“Non sono tuo padre, fattene una ragione”.
È arrivato Greg Araki…! E io sarei, nel suo piano, un suo personaggio, uno di quegli sbandati che deve lottare per trovare la sua collocazione nel mondo. Ma che andasse a cacare. Uno all’improvviso deve farsi una ragione che ha vissuto, ed è stato cresciuto per ventidue anni da uno sconosciuto? Perché dirmelo, poi, arrivati a questo punto? Onestà? Vendetta? Le domande sono tante e risposte non so darmene, dovrò cercarle, ma ora sono in confusione. Ha senso, a vent’anni, mettersi a scavare, alla ricerca di chi veramente ti ha messo al mondo?
Qualsiasi sia la risposta, comunque, deve attendere. Prima devo preoccuparmi di racimolare un po’ di soldi: la disoccupazione arriverà a gennaio, e nel frattempo Lello non potrà assicurarmi che piccoli eventi, pagati male e a nero come sempre nei mesi invernali, perché altrimenti “non gli conviene”. Improvvisamente ho bisogno di due liniette, preparo in fretta l’occorrente, me le sparo e scendo di casa senza sapere verso dove. Sono le otto del mattino.

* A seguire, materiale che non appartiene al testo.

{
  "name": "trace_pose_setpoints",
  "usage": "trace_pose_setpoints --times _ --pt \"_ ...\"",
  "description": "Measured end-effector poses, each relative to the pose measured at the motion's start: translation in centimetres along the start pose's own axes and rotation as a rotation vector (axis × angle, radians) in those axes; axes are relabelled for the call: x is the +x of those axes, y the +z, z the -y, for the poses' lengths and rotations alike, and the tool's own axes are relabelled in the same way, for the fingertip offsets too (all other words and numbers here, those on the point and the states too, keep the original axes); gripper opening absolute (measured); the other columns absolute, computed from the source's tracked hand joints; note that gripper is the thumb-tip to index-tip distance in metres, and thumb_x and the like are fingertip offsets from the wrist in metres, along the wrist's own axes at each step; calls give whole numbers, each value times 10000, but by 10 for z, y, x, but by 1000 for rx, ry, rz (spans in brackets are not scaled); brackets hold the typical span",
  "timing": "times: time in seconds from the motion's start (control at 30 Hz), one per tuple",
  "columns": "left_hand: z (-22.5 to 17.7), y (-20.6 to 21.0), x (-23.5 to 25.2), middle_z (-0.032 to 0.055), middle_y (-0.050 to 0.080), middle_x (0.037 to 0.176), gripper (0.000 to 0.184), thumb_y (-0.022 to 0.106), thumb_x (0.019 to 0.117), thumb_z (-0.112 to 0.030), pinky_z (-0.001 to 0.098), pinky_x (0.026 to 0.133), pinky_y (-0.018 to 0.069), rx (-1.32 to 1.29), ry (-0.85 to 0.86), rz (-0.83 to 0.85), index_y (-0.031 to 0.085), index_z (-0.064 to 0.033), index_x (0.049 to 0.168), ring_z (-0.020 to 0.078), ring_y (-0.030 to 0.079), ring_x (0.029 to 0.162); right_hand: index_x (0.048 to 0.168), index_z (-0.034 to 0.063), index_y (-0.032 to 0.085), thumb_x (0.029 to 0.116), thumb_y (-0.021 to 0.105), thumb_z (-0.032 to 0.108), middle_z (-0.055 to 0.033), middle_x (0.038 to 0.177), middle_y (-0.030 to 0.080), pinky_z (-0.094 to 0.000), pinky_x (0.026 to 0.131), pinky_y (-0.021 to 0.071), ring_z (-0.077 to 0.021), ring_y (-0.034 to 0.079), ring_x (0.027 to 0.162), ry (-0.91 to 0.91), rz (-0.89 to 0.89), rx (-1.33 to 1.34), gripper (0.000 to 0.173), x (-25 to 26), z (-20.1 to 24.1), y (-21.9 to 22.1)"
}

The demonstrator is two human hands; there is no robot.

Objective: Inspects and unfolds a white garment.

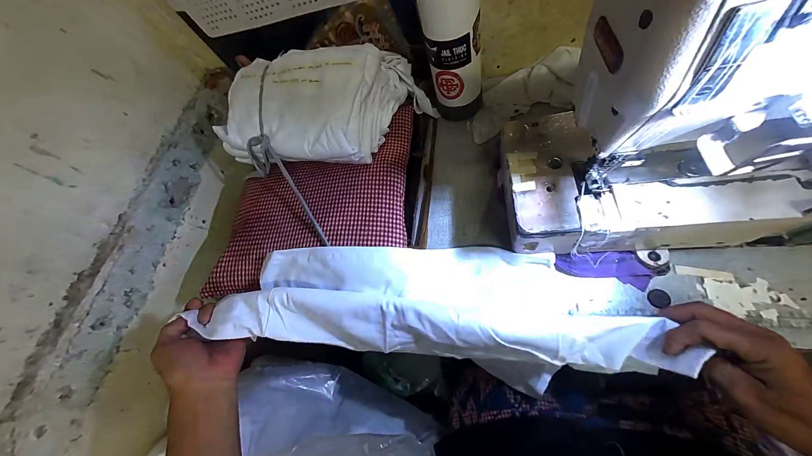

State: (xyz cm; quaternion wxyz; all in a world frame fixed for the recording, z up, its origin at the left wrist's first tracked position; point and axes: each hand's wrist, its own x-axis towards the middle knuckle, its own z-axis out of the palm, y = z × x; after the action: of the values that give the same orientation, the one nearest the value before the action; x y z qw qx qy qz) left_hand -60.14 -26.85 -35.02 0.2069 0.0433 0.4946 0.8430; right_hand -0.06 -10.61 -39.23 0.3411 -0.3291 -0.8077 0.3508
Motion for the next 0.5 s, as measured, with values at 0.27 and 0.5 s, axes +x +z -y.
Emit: trace_pose_setpoints --times 0.27,0.5 --pt "22 34 -17 30 687 1050 304 394 978 -60 310 804 574 467 74 203 568 -82 1226 123 674 889 1106 90 761 882 565 155 -194 1169 654 -528 723 555 -335 667 931 224 -213 -550 305 21 0 -11" --pt "28 41 -88 408 214 1587 940 709 898 -323 564 1211 282 1319 799 264 204 119 1557 502 259 1493 1272 2 674 946 587 254 -283 1164 595 -401 613 511 -291 600 776 151 -401 -638 421 13 30 10"
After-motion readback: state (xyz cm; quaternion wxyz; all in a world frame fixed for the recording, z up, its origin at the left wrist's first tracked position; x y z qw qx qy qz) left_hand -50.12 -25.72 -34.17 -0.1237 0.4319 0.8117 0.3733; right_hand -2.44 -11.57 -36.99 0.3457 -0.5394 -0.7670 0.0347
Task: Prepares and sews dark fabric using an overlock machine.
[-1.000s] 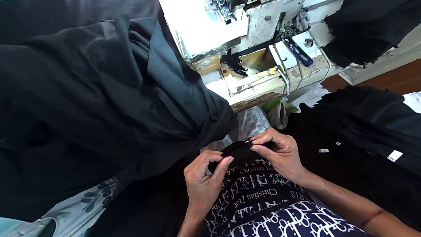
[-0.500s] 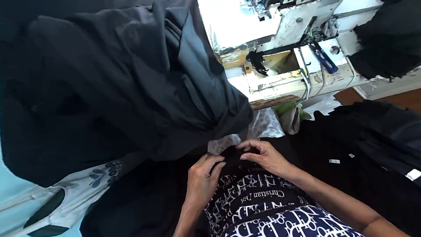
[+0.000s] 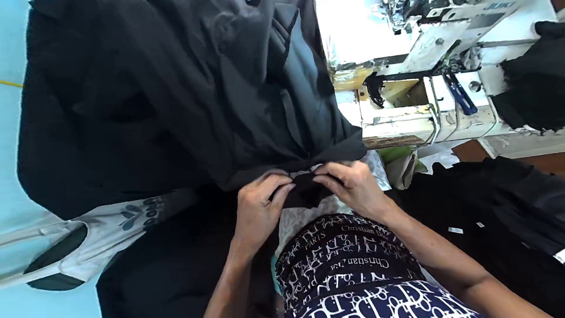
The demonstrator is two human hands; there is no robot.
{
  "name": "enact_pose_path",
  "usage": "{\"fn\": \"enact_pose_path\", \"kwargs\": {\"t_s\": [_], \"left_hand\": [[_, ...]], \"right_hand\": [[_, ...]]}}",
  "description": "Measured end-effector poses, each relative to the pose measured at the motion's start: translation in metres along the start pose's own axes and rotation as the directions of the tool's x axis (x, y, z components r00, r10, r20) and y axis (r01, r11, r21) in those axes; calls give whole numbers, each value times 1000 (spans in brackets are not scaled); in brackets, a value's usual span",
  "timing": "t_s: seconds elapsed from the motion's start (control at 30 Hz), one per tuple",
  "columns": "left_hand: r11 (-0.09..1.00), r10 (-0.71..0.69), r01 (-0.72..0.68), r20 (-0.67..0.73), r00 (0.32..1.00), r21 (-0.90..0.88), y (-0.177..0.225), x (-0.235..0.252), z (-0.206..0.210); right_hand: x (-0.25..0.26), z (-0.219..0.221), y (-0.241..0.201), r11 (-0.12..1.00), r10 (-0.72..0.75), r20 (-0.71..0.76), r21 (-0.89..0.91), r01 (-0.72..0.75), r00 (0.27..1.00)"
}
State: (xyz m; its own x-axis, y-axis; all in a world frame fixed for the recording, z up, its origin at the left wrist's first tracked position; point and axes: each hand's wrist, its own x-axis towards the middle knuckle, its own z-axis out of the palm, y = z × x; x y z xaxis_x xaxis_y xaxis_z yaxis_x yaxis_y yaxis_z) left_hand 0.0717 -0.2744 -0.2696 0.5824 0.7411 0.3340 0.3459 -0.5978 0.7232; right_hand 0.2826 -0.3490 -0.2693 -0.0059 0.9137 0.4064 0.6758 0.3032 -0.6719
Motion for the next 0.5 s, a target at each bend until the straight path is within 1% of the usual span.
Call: {"fn": "enact_pose_path", "kwargs": {"t_s": [0.1,0.17,0.23,0.4,0.5], "left_hand": [[988,144,-145,25,989,54,-4,28,-9],[981,176,-178,44,983,70,-9,43,-7],[979,180,-186,70,981,86,-13,53,-4],[976,184,-199,162,970,84,-6,70,-12],[982,156,-176,227,961,68,-8,86,-18]], "right_hand": [[21,-9,3,983,-84,-20,-165,80,996],[31,-9,7,956,-107,2,-275,103,994],[39,-9,11,942,-94,47,-318,104,994],[56,-24,10,977,-40,116,-205,63,992],[71,-30,14,991,-11,173,-128,33,985]]}}
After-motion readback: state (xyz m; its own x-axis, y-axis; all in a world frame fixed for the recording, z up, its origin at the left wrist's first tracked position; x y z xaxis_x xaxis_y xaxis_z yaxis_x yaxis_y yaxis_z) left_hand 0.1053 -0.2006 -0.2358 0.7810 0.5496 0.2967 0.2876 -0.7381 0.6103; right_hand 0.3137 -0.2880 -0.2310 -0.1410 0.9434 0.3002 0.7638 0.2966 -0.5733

Il fresco di ottobre sul viso mi serve per schiarirmi le idee. Prendo il Free, giro senza meta, l’odore di fogna ed esalazioni dei gas della Q8 mi assale. La pioggia, caduta abbondantemente in questi giorni, aumenta il tanfo. Da piccolo, quando tornavamo dalle vacanze a Minturno, capivo di essere arrivato a casa grazie a quella puzza. A occhi chiusi respiravo a pieni polmoni ed era il benvenuto nel quartiere che aveva dato i natali a me e ad Antonio Juliano, “ORGOGLIO SANGIOVANNARO”, come ricordava una scritta sul muro di fronte casa.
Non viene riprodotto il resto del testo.